E Isabel quedó llena del Espíritu Santo. El evangelista médico habla con una naturalidad pasmosa de la acción de la Tercera Persona de la Trinidad. Lo pone en papel protagónico en esta fiesta mariana y cristológica. No olvidemos que es el mismo autor que narra el Pentecostés. También nosotros hemos sido llenos del Espíritu Santo en el Bautismo, en la Confirmación, en la Unción de Enfermos (otros, además, en la Consagración sacramental como clérigos). Podemos continuar, haciéndola nuestra, la oración al Paráclito que recitábamos antes: “¡Oh Espíritu de verdad y de sabiduría, Espíritu de entendimiento y de consejo, Espíritu de gozo y de paz!: quiero lo que quieras, quiero porque quieres, quiero como quieras, quiero cuando quieras...”.

El Espíritu mueve a Isabel a exclamar en voz alta: —Bendita tú entre las mujeres y bendito es el fruto de tu vientre. El Catecismo sigue comentado: “Después del saludo del ángel, hacemos nuestro el de Isabel. Llena del Espíritu Santo, Isabel es la primera en la larga serie de las generaciones que llaman bienaventurada a María: Bienaventurada la que ha creído.  María es bendita entre todas las mujeres porque ha creído en el cumplimiento de la palabra del Señor. Abraham, por su fe, se convirtió en bendición para todas las "naciones de la tierra" (Gn 12, 3). Por su fe, María vino a ser la madre de los creyentes, gracias a la cual todas las naciones de la tierra reciben a Aquél que es la bendición misma de Dios: Jesús, el fruto bendito de su vientre”.

Bendita entre las mujeres porque has creído. Isabel también es mujer de fe: ¿De dónde a mí tanto bien, que venga la madre de mi Señor a visitarme? La plenitud del Espíritu Santo la lleva a ver la madre de Dios en aquella muchachita embarazada que viene desde lejos a hacerle compañía. Es consciente de que no es fácil creer –ella, que ha padecido durante medio año la incredulidad de su esposo que ahora está sordo y mudo- y por eso añade: y bienaventurada tú, que has creído, porque se cumplirán las cosas que se te han dicho de parte del Señor.

El Beato Juan Pablo II explica de modo maravilloso la “obediencia de la fe” de la Redemptoris Mater (n. 14): «Como Abrahán “esperando contra toda esperanza, creyó y fue hecho padre de muchas naciones” (Rm 4,18), así María, en el instante de la Anunciación, después de haber manifestado su condición de virgen (...) creyó que por el poder del Altísimo, por obra del Espíritu Santo, se convertiría en Madre del Hijo de Dios según la revelación del ángel». Abrahán es nuestro Padre en la fe y María, la Madre del Verbo y la Madre de la fe, como la llama Benedicto XVI en la "Verbum Domini".

La respuesta de María es una página antológica de la Sagrada Escritura. Es el himno Magnificat: —Proclama mi alma las grandezas del Señor, y se alegra mi espíritu en Dios mi Salvador: porque ha puesto los ojos en la humildad de su esclava.  Gratitud. Humildad para reconocer los propios méritos como un don de Dios. Glorificar a Dios, ensalzarlo, proclamar sus maravillas y grandezas, ¡qué buena manera de emplear la vida! Por eso la Iglesia pide que “podamos, con María, cantar tus maravillas durante toda nuestra vida”. Y también: “que tu Iglesia te glorifique, Señor, por todas las maravillas que has hecho con tus hijos”.
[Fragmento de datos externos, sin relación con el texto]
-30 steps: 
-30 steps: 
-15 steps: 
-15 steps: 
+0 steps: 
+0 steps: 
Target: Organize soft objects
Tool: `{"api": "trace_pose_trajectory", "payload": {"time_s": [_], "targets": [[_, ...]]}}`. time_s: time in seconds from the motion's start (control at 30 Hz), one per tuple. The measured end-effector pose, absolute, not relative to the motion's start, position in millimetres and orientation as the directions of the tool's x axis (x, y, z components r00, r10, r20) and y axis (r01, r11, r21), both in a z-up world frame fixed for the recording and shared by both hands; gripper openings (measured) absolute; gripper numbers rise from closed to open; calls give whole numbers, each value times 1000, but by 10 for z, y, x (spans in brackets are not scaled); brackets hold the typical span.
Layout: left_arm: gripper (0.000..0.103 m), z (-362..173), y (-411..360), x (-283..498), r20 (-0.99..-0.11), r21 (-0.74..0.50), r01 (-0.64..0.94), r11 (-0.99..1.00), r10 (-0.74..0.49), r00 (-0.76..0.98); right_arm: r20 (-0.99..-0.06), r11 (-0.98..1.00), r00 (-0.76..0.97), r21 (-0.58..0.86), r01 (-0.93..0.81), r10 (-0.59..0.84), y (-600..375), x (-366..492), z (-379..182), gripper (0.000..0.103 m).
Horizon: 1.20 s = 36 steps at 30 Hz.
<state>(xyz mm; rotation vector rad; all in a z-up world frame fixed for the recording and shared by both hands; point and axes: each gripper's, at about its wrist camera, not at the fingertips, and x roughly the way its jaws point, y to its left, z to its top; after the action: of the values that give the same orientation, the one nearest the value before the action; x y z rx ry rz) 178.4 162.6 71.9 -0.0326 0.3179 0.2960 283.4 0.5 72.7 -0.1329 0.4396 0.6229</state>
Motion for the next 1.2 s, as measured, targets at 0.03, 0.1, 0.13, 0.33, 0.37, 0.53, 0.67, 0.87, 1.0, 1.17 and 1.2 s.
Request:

En la Redemptoris Mater también comenta el Beato Juan Pablo II que «En estas sublimes palabras (...) se vislumbra la experiencia personal de María, el éxtasis de su corazón. Resplandece en ellas un rayo del misterio de Dios, la gloria de su inefable santidad, el eterno amor que, como un don irrevocable, entra en la historia del hombre» (ibid. 36).
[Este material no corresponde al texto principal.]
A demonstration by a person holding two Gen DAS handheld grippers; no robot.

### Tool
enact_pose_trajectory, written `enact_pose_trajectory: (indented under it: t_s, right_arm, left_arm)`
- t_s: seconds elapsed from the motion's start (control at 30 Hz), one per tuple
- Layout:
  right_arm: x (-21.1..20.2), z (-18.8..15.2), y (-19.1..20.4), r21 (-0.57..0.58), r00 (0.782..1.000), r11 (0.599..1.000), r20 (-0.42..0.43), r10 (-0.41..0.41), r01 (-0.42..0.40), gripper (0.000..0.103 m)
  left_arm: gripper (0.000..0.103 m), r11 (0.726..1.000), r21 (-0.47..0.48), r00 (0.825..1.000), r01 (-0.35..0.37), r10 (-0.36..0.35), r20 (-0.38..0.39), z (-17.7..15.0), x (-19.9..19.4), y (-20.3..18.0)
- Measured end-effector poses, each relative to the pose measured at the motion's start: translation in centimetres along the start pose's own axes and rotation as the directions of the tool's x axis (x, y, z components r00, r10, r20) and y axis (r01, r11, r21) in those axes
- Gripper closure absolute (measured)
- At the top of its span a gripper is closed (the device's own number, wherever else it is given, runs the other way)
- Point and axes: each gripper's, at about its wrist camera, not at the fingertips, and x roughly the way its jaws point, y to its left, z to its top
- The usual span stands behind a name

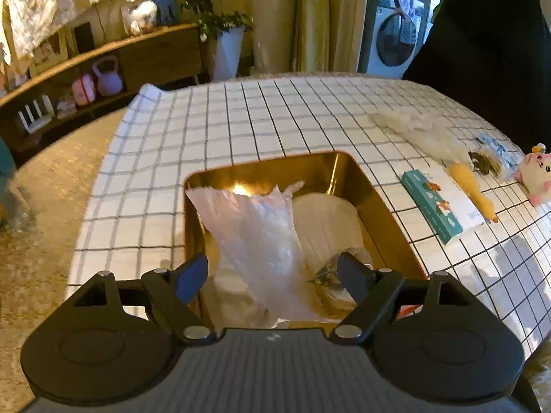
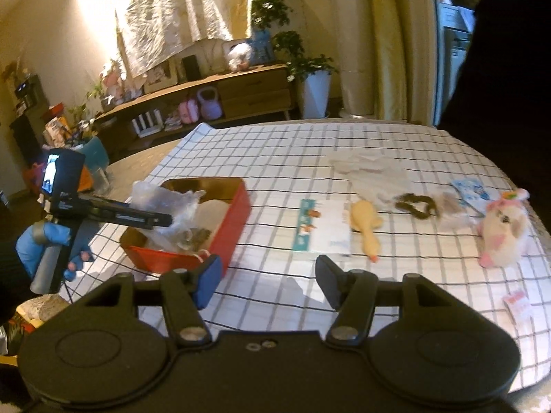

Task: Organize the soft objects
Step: 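Move the left tool to the yellow duck while the right tool reaches the white-red packet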

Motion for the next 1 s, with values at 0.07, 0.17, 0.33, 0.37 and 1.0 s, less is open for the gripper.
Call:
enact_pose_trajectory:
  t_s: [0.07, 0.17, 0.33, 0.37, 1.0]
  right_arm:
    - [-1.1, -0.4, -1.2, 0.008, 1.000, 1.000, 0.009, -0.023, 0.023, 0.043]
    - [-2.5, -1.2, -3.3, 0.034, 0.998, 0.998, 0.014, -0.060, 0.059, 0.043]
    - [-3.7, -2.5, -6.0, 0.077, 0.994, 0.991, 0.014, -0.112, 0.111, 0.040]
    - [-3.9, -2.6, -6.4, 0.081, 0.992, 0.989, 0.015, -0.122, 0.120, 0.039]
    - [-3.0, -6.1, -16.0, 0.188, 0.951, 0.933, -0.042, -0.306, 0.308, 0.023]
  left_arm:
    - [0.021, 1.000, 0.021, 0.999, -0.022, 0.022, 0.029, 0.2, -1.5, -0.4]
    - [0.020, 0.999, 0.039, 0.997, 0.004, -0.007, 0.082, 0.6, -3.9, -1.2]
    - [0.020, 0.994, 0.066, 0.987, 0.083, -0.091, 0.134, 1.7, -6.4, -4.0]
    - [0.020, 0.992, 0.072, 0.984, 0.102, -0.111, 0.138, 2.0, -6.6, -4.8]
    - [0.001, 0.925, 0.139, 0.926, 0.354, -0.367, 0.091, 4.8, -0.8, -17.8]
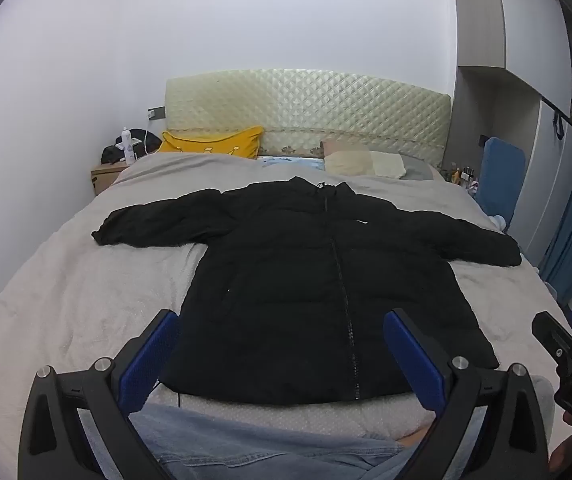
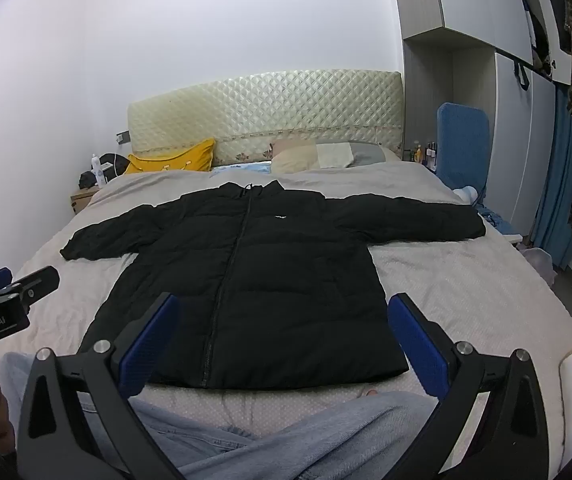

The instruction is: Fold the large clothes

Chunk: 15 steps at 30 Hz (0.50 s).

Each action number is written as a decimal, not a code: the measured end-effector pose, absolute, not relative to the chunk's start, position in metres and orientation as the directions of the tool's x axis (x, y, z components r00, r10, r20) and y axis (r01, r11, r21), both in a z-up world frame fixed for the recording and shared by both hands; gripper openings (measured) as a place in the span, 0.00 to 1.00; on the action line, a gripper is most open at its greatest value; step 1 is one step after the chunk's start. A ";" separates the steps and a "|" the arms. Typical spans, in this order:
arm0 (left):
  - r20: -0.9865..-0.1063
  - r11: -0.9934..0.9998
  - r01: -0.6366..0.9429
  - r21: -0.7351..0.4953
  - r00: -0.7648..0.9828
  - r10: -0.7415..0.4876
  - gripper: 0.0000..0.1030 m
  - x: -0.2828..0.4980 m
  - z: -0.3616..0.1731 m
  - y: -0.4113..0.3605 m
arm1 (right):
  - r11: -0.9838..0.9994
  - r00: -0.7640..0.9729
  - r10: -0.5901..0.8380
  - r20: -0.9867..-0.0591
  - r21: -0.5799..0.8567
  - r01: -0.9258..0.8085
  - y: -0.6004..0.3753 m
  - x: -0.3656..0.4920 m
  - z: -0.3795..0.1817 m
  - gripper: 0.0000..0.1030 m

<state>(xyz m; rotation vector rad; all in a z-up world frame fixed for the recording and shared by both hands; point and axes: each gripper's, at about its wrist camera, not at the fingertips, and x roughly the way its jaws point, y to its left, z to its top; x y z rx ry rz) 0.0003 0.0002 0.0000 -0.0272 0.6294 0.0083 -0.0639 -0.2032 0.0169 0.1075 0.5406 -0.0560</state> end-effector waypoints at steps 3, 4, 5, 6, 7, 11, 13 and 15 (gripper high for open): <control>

Ahora que termina el mes de María, hagamos el propósito de no apartar de nuestra vista el modelo de caridad, docilidad, fe, gratitud y humildad que nos ofrece la vista de nuestra Madre. Podemos tenerlo en cuenta cada vez que repitamos las palabras de Isabel: Bendita tú eres entre todas las mujeres y bendito es el fruto de tu vientre, Jesús.